Divide and conquor can be very effective...
I never really understood Reagan's appeal. But maybe one of the things about California is its fluidity. So, we were all heavily influenced by my dad's liberalism, we were raised very close to my mom's conservative relatives for much or our lives and actually political argument was a part of the conversation between the groups. There wasn't really a clannish, closed off aspect to either side, which I think is the case for some more eastern regions, or was.
I think it was an area for upward mobility for awhile, but now isn't for many sectors. It is a state with a lot of ups and downs economically, and not just this last round either.
Go raibh maith agatsa adrian
Dear Seana ,I am convinced Reagan's popularity was in merely selling Dr.Pangloss "Snake Oil".American Exceptionalism has fared well without foreign invaders, and RUC Duffy's civil war experiences have long faded from most American memories.As For "Friday Night Lights" saw it on line and found it well acted,pretty authentic and touched many issues often left out of Cinemas view of heartland America.Yes it was a bit soapy but that too can be fun. Best Alan
Alan, I'd say he should have stuck with acting but he wasn't that good at that either. We here had him as governor, so we shouldn't have been taken in. The closing of the mental health facilities here should have been plenty of warning, One Flew Over the Cookoo's Nest or not.
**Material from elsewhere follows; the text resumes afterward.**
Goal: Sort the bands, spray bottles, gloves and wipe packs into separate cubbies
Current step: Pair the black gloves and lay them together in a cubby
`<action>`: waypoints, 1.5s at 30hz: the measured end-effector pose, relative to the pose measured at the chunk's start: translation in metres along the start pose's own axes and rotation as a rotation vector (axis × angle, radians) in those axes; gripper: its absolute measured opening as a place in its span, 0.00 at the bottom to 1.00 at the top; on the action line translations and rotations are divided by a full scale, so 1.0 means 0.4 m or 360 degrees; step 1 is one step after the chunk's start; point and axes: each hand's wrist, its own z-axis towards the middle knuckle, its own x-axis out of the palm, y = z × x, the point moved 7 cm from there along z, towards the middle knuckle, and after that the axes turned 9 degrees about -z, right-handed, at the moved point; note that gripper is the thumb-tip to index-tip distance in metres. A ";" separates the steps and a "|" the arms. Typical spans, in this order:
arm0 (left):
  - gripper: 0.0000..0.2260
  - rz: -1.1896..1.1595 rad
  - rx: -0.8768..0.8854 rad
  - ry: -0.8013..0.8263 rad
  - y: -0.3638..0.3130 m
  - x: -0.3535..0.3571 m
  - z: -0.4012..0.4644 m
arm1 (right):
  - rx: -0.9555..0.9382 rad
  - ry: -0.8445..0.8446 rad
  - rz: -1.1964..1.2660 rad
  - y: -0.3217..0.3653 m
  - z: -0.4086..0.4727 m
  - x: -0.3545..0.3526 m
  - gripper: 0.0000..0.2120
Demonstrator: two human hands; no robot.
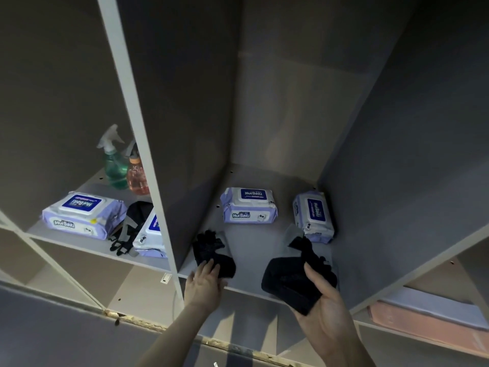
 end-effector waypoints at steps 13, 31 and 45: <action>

Although I was thinking just today about how one of discussion group leaders once spoke about seeing him on a public street. Pretty much totally opposed to him politically, he said Reagan possessed so much physical charisma that his knees buckled. Not that that could possibly be the reason so many people voted for him.
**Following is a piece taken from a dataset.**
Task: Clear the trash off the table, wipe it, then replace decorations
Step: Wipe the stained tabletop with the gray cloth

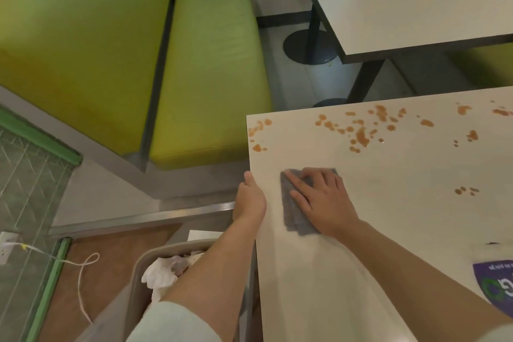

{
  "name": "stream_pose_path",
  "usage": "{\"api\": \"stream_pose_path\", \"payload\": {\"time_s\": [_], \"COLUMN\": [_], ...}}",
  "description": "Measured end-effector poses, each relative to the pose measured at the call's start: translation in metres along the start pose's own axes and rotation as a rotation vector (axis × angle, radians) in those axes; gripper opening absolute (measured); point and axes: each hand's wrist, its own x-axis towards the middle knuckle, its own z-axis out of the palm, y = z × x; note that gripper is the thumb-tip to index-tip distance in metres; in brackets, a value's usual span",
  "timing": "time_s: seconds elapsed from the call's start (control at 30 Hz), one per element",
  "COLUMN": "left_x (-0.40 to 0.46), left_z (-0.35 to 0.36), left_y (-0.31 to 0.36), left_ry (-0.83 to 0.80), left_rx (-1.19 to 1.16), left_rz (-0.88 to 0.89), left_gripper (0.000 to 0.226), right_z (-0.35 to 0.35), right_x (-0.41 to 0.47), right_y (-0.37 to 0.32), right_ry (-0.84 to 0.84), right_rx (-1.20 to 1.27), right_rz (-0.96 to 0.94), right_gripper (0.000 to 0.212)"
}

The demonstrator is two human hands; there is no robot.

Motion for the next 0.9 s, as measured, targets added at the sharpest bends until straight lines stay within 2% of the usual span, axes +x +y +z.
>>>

Another good post. Why is it ego-crushing writing for a living?
I like the fact that I found CCG completely by accident, and then that led me to this blog. I don't read any other blogs, I don't have my own blog - my life is very busy (listen to me)- I don't have time to die, my life is far too busy, and my electronic calendar is full for the next two months, blah blah
As for elite clubs and money (speaking as a Stoke City supporter), the points gap at the top of the Premier League says it all. I was in Manchester on Monday, walking along Deansgate with colleagues (on my way to the Toller lecture), when I saw a crowd outside the Hilton. Twas folks eager to glimpse some smartly dressed wealthy young men from Real Madrid. Celebrity is all
http://www.insidehistory.com.au/2013/03/cup-of-tea-with-adam-ford-host-of-abc-tvs-whos-been-sleeping-in-my-house/
touching family references
apropos of nothing at all
I suppose it hasn't occurred to you that the folks with the best reviews on Amazon paid their drunken eejit friends to write them...
Anon
I sincerely hope that that is not the case. Human wickedness will never surprise me but that seems like a pretty low trick.